Topological Data Analysis Reveals Meaningful Subgroups in ASD Research Data Based on Neural Responsivity and Behavioral Measures
Modern neuroscience research increasingly collects vast quantities of rich, multivariable data, but analytical methods remain largely unchanged. Without more sophisticated tools, much of the data will not be fully utilized. While clinical and electroencephalography (EEG) datasets from Autism Spectrum Disorder (ASD) research routinely contain hundreds of variables, standard statistical practices incorporate relatively few. Topological Data Analysis (TDA) is an approach designed to explore high-dimensional datasets. The Mapper algorithm (Singh, Mémoli and Carlsson, 2007) reduces dimensionality while maintaining structural features by generating clusters in the full high-dimensional space. Resulting cluster visualizations offer insights that can direct statistical investigation, support current methods, and foster understanding of complex interrelations between variables.

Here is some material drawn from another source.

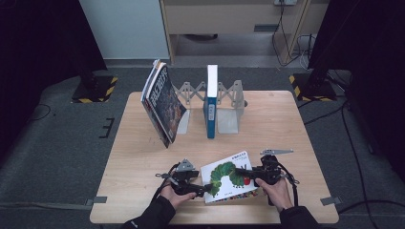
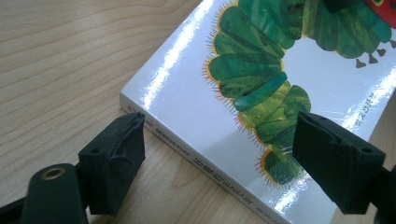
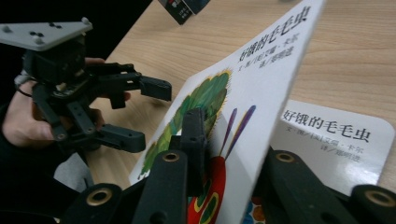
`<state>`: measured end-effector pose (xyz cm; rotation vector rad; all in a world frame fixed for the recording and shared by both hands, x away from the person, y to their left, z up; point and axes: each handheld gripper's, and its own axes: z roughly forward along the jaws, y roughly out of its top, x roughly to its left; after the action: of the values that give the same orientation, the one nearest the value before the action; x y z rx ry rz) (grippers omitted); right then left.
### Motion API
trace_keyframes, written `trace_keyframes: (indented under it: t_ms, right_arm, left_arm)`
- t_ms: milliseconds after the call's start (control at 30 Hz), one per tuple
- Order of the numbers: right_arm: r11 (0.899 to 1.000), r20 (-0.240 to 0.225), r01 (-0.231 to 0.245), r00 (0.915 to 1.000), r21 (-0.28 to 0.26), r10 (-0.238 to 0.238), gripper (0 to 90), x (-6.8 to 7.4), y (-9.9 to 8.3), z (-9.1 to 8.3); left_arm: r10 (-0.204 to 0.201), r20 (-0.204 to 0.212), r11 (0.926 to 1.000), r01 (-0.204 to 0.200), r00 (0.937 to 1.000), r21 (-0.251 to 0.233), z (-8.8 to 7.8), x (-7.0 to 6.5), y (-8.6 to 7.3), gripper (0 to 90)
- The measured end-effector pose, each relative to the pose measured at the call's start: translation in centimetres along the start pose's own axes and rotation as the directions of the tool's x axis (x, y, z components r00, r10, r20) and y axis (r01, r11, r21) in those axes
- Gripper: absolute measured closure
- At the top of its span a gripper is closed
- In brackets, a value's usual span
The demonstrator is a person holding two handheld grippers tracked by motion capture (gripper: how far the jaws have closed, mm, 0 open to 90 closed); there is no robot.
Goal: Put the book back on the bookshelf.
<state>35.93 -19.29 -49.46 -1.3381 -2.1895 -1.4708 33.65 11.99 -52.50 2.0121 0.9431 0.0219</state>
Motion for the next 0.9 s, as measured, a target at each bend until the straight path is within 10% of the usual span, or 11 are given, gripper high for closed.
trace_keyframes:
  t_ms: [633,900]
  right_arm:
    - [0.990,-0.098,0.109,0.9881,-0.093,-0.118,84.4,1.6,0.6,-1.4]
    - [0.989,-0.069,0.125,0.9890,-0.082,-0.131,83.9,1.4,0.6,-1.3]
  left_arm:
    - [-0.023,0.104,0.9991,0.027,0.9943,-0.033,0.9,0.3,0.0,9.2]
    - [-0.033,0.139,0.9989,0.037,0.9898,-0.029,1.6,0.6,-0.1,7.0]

By implementing the Mapper algorithm, we: (1) visualize both EEG and clinical characterization data from a sample of individuals with ASD and typically developing controls (TD); (2) identify and describe subgroup clusters; (3) assess the utility of TDA for high-dimensional clinical neuroscience datasets.
We created visualizations for behavioral data, ERP data, and combinations of both. Resulting structures identified areas of diagnostic similarity suggesting that high-dimensional clustering can successfully differentiate groups in a data-driven manner. Groups containing both individuals with and without ASD suggest there are differentiable clusters that further parse heterogeneity within diagnostic categories. Figure 1 demonstrates a strong differentiation of diagnosis between cluster groups, based on 76 variables of only ERP data. Two regions outline groups of similar subjects with 100% and 27.27% of subjects diagnosed with ASD, respectively. 79% (n=73) of the eligible population (n=94) fit into these groups, with 2 subjects found in both.

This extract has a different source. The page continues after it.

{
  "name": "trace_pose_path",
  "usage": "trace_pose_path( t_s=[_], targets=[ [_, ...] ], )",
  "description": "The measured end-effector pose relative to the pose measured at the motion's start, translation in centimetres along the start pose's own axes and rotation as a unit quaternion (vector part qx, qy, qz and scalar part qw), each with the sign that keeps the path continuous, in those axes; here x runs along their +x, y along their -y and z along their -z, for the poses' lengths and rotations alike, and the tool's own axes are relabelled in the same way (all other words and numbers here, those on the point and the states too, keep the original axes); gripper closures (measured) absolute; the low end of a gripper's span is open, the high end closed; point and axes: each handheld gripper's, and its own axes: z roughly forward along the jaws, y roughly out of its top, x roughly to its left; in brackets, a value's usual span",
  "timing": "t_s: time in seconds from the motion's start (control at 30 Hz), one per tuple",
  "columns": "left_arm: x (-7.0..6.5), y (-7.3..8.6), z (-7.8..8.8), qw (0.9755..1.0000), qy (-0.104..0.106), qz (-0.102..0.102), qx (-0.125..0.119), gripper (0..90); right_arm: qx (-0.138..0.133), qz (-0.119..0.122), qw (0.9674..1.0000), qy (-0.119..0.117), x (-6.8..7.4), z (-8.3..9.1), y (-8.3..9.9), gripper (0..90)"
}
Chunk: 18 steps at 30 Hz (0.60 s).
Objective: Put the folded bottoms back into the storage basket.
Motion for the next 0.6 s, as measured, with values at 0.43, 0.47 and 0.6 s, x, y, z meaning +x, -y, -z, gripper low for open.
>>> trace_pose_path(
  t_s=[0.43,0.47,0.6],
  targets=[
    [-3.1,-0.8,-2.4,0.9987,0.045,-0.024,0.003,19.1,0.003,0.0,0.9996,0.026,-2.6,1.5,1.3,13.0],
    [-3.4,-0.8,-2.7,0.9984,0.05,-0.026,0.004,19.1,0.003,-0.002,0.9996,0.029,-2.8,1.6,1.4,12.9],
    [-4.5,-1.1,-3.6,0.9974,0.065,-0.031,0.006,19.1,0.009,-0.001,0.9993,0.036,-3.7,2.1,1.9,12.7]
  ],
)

Our initial results indicated subgroups of participants that are diagnostically well-differentiated by high-dimensional neural data, and other subgroups which appear more heterogeneous. Ongoing work seeks to analyze which ERP measures discriminate most between subgroups, and thus improve predictive models of differences in clinical phenotype. Further work will examine using subgroups for stratifying samples in clinical trials, and whether smaller subgroups within diagnoses differ meaningfully. These visualizations of latent structure within our data are a novel and valuable tool for exploring clinical datasets and building unique insights that inspire further research. Our findings have already identified meaningful subgroups based solely on ERP data. TDA warrants further development and refinement, particularly in clustering methodology. This method will allow us to scale up to richer multi-modal datasets e.g. including clinical characterization and eye-tracking measures.